Progressively, the technologies will enter a phase of maturity and therefore, they can be adopted in specific periods. In the same way, the regulatory framework is becoming more precise and can start to direct some grey areas.

The future is getting more evident as it approaches and allows those who can interpret the information to plan their evolution. In other words, to deal with the near future with a design approach.

From experimentation to industrialization

The idea of future pairs well with that of imagination. It is not possible to face the future without being able to imagine it.

In the case of a distant future, imagination can run free. It’s the space of science fiction.

We can say, without fear of being contradicted, that in 2375 there will be a Galactic Hegemony. This statement is neither true nor false. It could be suitable for a film or a book.

If, on the other hand, we interpret the trends already underway, we can make probabilistic statements: in 2070, the world population could count 10,459,239,501 people. This data allows us to make assumptions in many areas: the productivity of crops, the availability of commodities, housing…, but the margin of uncertainty is still very high. An asteroid might yet hit us and nebulize civilization in a snap.

In the “next-to-be” context, on the other hand, randomness is reduced (although it does not eliminate the possibility of uncontrollable exogenous events).

For the first time in decades, companies can define a transformation horizon by planning the technological leap in the short and medium-term and look to the future with an industrialized approach.

Risk management in these cases is lower, and companies’ investments are no longer loss-making, as in the case of going into the domain of distant futures. The 5G, to give an example, will become a reality in the next two years, depending on the legislation of individual countries; the same is for the automation of vehicles.

Long story short, it is possible — and in this the Design is fundamental — to imagine the future five years from now with reasonable precision, to understand which technologies will be mature by then. Then they can start a backward path to understand what kind of experiences people will live, identify which will be the technological and operational platforms that will enable them and, finally, define a roadmap to bridge the gap between that vision and the present.
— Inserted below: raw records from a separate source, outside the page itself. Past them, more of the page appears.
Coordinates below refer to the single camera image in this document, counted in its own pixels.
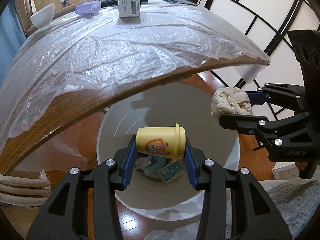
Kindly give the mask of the beige paper wad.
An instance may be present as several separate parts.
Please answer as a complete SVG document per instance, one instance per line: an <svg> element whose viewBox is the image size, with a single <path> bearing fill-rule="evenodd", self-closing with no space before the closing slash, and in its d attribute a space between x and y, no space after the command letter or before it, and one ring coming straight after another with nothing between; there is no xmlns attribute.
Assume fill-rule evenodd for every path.
<svg viewBox="0 0 320 240"><path fill-rule="evenodd" d="M212 96L211 114L217 119L224 114L253 115L248 94L240 88L219 88Z"/></svg>

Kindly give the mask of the dental floss plastic box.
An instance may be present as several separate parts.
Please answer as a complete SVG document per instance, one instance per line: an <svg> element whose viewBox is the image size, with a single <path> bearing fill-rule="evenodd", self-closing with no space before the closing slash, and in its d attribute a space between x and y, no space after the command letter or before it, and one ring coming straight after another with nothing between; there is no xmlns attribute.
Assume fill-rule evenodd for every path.
<svg viewBox="0 0 320 240"><path fill-rule="evenodd" d="M157 171L159 177L164 183L169 183L184 172L183 166L179 161L169 163Z"/></svg>

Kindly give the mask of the yellow cartoon paper cup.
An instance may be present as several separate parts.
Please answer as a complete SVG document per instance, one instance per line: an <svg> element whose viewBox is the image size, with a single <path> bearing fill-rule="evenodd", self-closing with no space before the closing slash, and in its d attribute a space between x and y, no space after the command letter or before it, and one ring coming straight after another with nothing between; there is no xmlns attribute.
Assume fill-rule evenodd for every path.
<svg viewBox="0 0 320 240"><path fill-rule="evenodd" d="M185 144L185 129L179 124L172 127L143 127L136 134L138 152L173 161L183 158Z"/></svg>

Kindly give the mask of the white round trash bin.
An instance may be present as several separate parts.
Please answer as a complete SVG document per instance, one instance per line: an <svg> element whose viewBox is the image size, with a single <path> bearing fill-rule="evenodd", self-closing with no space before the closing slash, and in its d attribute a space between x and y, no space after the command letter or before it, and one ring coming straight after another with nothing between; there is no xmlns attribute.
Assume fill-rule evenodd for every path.
<svg viewBox="0 0 320 240"><path fill-rule="evenodd" d="M204 192L189 183L183 164L187 145L222 167L236 170L240 142L211 114L212 97L176 82L138 93L107 111L98 133L99 163L136 139L139 157L131 181L116 199L151 219L177 221L201 214Z"/></svg>

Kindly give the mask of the grey rug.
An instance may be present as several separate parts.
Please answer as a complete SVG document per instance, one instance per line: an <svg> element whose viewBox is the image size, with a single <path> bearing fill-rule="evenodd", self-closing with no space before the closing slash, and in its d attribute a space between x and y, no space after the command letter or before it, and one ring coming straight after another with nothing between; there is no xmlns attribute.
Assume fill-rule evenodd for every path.
<svg viewBox="0 0 320 240"><path fill-rule="evenodd" d="M259 183L279 210L291 239L319 239L319 181L301 184L266 180ZM225 239L231 239L232 212L227 214L226 223Z"/></svg>

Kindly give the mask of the shoji screen divider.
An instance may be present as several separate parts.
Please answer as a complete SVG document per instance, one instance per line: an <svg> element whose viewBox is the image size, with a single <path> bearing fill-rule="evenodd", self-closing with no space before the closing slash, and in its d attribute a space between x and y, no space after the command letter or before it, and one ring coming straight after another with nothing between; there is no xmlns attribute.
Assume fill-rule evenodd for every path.
<svg viewBox="0 0 320 240"><path fill-rule="evenodd" d="M248 67L227 67L199 74L213 89L239 87L255 91L269 82L304 84L287 33L319 30L319 19L307 0L197 0L197 3L238 28L271 59L271 64L251 83L243 79Z"/></svg>

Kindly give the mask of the black smartphone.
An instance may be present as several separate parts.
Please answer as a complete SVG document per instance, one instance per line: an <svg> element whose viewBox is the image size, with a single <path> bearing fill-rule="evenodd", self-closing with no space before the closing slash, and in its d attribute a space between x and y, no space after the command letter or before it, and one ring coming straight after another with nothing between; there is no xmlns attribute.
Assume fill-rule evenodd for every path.
<svg viewBox="0 0 320 240"><path fill-rule="evenodd" d="M185 4L185 5L197 6L196 3L193 3L193 2L188 1L188 0L163 0L163 1L169 2L169 3L176 3L176 4Z"/></svg>

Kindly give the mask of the white blue carton box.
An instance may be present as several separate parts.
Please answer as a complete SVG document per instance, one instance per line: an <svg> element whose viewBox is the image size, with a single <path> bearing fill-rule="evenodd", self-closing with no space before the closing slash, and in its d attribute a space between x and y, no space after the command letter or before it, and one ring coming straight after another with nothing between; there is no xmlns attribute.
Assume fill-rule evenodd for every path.
<svg viewBox="0 0 320 240"><path fill-rule="evenodd" d="M139 17L141 0L118 0L119 18Z"/></svg>

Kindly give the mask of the blue curtain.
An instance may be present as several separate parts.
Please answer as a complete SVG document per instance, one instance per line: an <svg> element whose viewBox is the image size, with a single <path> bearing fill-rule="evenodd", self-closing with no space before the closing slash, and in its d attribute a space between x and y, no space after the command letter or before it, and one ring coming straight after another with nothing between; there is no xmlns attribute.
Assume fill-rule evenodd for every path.
<svg viewBox="0 0 320 240"><path fill-rule="evenodd" d="M0 17L0 85L25 40L16 13L15 0L10 0Z"/></svg>

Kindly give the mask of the white footed bowl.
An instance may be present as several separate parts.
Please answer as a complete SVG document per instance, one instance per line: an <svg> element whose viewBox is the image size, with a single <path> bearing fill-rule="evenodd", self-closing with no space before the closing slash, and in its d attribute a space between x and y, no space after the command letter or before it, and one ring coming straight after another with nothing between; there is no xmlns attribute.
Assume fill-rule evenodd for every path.
<svg viewBox="0 0 320 240"><path fill-rule="evenodd" d="M33 14L30 21L35 28L43 28L53 20L54 14L55 4L52 3Z"/></svg>

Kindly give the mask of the purple plastic hair roller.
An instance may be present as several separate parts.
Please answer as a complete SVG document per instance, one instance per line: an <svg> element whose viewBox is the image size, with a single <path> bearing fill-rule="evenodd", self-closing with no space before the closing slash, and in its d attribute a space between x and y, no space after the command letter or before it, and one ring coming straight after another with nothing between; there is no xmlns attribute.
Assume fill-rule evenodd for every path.
<svg viewBox="0 0 320 240"><path fill-rule="evenodd" d="M75 13L78 15L93 15L100 11L101 2L91 1L85 2L75 6Z"/></svg>

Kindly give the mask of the photo card on wall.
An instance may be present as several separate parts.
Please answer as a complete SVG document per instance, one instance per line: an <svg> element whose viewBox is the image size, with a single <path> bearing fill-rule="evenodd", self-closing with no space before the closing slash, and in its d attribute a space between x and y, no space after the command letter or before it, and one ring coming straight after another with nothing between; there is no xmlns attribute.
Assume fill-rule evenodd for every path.
<svg viewBox="0 0 320 240"><path fill-rule="evenodd" d="M70 0L61 0L61 7L64 8L69 6Z"/></svg>
We can also try to outline the steps of this path:

  1. Look at mature exponential technologies, understand what their adoption curve will be 36 months from now, understand their implications and possibilities for people, observe and understand the macro trends crossing the market and civil society.
  2. Imagine what kind of experience people will have and define the ideal front-stage and back-stage service operating model to support this kind of experience.
  3. Identify the ideal application and operational map (BSS / OSS) and evaluate the distance between the infrastructure of the future and today’s reality to understand how to transform it so to offer that kind of service, or product.
  4. Define a roadmap to fill this gap and execute it.

The role of Design is to define the future scenario and analyze this vision to derive requirements from it so that organizations can orient their investments for the next three to five years on a specific change curve. While the discipline’s approach is strategic in terms of infrastructure, it remains experimental in terms of business functions. Precisely because the path organizations will have to take may not be linear, but it may force them to make quantum leaps both in terms of supply and internal structure.

But beware: focusing on the next-to-be does not eliminate the need to build hypotheses and scenarios to prepare for more remote eventualities. Just as there are different stages of the future, there must be different ways to deal with it. Design can make a fundamental contribution: as the “tenth man” when looking at the far future, as an interpreter and visionary when dealing with the medium term, and as a pioneer when coping with the next-to-be.

The future is above all the result of the way we can imagine it and thinking about the future changes the way we design for the present.